2.2. Polymerase Chain Reaction (PCR)

The 5′ end of the first exonic region of RASSF1 was identified using Ensembl, as described by Howe et al. [39]. Integrative Genomics Viewer was used to determine whether the region detected by Ensembl was located within a CpG island following the steps reported in Robinson et al. [40]. This was verified mathematically using the criteria outlined by Gardiner-Garden et al. (1987), who define CpG islands as sequences longer than 200 bp with GC contents of at least 50%, and a value of greater than 0.6 for the following equation [41]:
Observed   CpG Expected   CpG = Number   of   CpG Number   of   C × Number   of   G × N
where N represents the total number of nucleotides (nt) in the sequence of interest. After confirming that the 5′ end of the RASSF1 first exon was located within a CpG island, PCR primers were designed using the Free Bisulfite Primer Design Tool (Zymo Research, Irvine, CA, USA). The parameters were adjusted such that primers would be ideal for the amplification of bisulfite-treated DNA, with primer lengths between 20 and 36 nt, annealing temperatures between 55 and 60 °C, and amplicon sizes between 150 and 300 nt. Among the amplicons generated by the software, only those containing at least one CGCG site were considered.
To evaluate primer efficacy, 25 µL PCR reactions were prepared, consisting of 5.0 µL of bisulfite-converted DNA, 12.5 µL OneTaq 2X Master Mix with Standard Buffer (New England BioLabs, Ipswich, MA, USA), 1.0 µL 10X forward primer and 1.0 µL 10X reverse primer (Integrated DNA Technologies, Coralville, IA, USA), and 5.5 µL NFW. The same reagent volumes were used for the subsequent concentration dependency experiment, but OneTaq Hot Start was used in place of standard OneTaq. In the quantification accuracy experiments, OneTaq Hot Start was again used. Additionally, the template DNA volume for PCR was reduced from 5 µL to 4 µL to preserve the sample, and was compensated for with an additional microliter of NFW. PCR conditions for all three experiments were as follows: 95 °C for 10 min, (95 °C for 30 s, 58 °C for 45 s, 72 °C for 60 s) for 37 cycles, 72 °C for 7 min, and a final 4 °C hold.
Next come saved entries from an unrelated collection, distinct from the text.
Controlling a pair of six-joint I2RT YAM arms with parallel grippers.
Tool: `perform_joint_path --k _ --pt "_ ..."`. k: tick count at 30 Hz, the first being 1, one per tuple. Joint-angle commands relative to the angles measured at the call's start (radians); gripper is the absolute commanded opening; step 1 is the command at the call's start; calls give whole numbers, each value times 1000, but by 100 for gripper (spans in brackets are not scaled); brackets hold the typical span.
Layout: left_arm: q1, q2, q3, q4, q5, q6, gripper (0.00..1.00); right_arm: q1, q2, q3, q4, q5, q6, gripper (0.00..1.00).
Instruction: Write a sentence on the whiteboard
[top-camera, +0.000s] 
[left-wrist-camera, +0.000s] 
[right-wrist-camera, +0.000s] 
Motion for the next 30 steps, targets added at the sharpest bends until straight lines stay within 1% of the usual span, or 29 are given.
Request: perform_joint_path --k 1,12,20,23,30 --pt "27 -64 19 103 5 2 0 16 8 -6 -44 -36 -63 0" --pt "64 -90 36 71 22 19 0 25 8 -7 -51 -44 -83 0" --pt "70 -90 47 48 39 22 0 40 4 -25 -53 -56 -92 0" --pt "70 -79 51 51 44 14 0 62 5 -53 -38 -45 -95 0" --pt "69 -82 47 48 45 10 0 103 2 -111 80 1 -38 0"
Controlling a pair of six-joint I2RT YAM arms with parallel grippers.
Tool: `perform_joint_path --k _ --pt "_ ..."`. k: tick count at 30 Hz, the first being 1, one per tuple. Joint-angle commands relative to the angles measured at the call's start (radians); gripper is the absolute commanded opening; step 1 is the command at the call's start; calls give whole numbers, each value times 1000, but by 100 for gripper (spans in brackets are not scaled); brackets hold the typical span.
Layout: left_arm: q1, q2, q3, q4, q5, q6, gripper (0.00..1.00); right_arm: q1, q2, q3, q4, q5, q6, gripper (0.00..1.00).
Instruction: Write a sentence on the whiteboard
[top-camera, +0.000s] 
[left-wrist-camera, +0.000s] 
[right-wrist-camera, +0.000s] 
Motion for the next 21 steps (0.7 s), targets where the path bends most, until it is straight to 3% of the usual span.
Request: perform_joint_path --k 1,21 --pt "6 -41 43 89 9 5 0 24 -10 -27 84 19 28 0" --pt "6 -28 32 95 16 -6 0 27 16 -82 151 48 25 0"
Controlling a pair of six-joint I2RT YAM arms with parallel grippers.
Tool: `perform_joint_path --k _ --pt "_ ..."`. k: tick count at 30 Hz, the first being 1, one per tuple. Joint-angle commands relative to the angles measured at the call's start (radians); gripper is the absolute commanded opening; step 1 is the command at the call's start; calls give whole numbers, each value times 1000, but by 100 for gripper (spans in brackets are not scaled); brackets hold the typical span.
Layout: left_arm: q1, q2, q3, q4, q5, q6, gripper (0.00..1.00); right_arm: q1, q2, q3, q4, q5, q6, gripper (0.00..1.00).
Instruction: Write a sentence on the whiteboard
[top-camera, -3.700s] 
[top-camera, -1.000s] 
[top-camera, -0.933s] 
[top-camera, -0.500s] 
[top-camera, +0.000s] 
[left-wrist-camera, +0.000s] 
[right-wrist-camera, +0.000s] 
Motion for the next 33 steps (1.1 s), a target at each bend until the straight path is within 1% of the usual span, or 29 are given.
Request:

2.3. Restriction Enzyme Digestion

Digestions were conducted with the PCR products from the quantification accuracy experiments (varying methylation percentage). Digests, with total volumes of 25 µL, consisted of 5 µL of PCR products, 2.5 µL 10X rCutSmart Buffer (New England BioLabs, Ipswich, MA, USA), 0.5 µL 10,000 units/mL BstUI (New England BioLabs, Ipswich, MA, USA), and 17 µL NFW. The negative controls were prepared using the same recipe but with NFW in place of the enzyme. Reactions were incubated at 60 °C for 15 min before analysis.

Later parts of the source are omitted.